Boeing VP rips Congress over Ex-Im Bank
A top Boeing official criticized Congress on Tuesday for failing to pass a long-term reauthorization of the Export-Import Bank.
He also argued that an extension of the Bank’s charter until next summer leaves supporters in a worse position than they were in before.
“Mostly far-right political consultants, think tanks and congressmen banded together in a fit of ideological road rage to kill the bank,” Boeing Senior Vice President Timothy Keating said in prepared remarks at an aerospace conference in Everett, Wash.
{mosads}“The temporary extension recently enacted, in many respects, leaves us worse off than before,” Keating continued. “The extension is to next summer, when in all likelihood, the Congress will be more polarized than even now. And a short-term extension does not provide business certainty, both for U.S. exporters and their potential foreign customers.”
Tea Party groups oppose the bank. They argue that it unfairly helps companies like Boeing and is an example of “corporate welfare.”

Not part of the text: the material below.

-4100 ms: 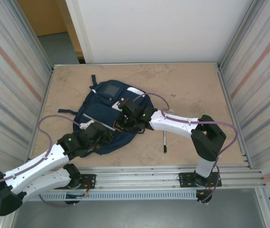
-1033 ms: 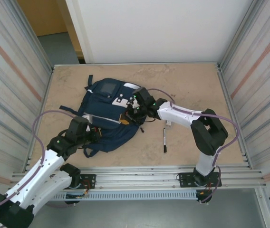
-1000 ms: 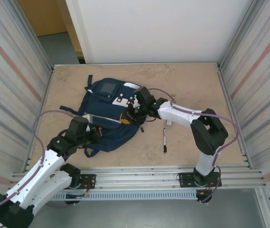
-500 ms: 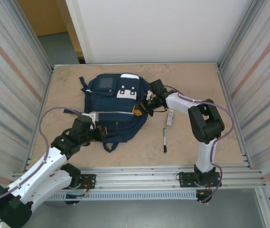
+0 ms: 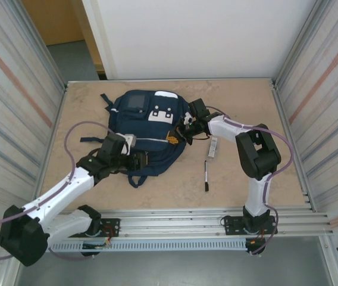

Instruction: Pack the student bag

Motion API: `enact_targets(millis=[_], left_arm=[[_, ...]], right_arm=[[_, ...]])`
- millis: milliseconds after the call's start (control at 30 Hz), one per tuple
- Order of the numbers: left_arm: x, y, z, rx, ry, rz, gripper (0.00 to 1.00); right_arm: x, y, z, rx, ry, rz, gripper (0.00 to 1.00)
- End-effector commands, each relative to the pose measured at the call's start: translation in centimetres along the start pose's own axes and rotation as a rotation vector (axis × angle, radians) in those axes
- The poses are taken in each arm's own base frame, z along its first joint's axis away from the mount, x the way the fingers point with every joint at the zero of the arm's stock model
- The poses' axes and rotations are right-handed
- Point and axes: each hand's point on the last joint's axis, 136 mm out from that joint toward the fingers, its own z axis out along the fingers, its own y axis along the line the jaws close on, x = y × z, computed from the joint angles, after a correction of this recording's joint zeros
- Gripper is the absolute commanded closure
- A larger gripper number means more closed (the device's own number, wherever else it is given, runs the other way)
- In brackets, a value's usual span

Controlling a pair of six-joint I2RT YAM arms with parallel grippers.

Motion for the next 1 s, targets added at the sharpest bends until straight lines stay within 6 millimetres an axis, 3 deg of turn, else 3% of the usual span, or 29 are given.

Boeing, as well as most centrist Republicans and Democrats argue the bank is needed to help secure American jobs, while also allowing for U.S. companies to make inroads overseas in emerging markets.
They also argue that other countries have similar state-supported enterprises, so the U.S. would be unilaterally disarming by killing off the bank.
Keating noted that, while the fate of the bank is uncertain, America’s competitors, such as China, are trying to lure potential business in their direction.
“The Export-Import Bank gives American manufacturing a fighting chance in the global arena. Ex-Im has long enjoyed broad bipartisan support in the Congress, and presidents ranging from Ronald Reagan to Barack Obama have favored its continued operation,” said Keating, a former special assistant to President Bill Clinton.
“Spending too long in Washington, D.C., can make you a bit jaded and hard to surprise,” he said, “but it is still amazing to me that the people going after Ex-Im are basically willing to dismantle the U.S. aerospace industry and ship the jobs to France or China all in order to raise some extra money and show their most rabid supporters that it is possible to kill a government program, irrespective of the real-world consequences.”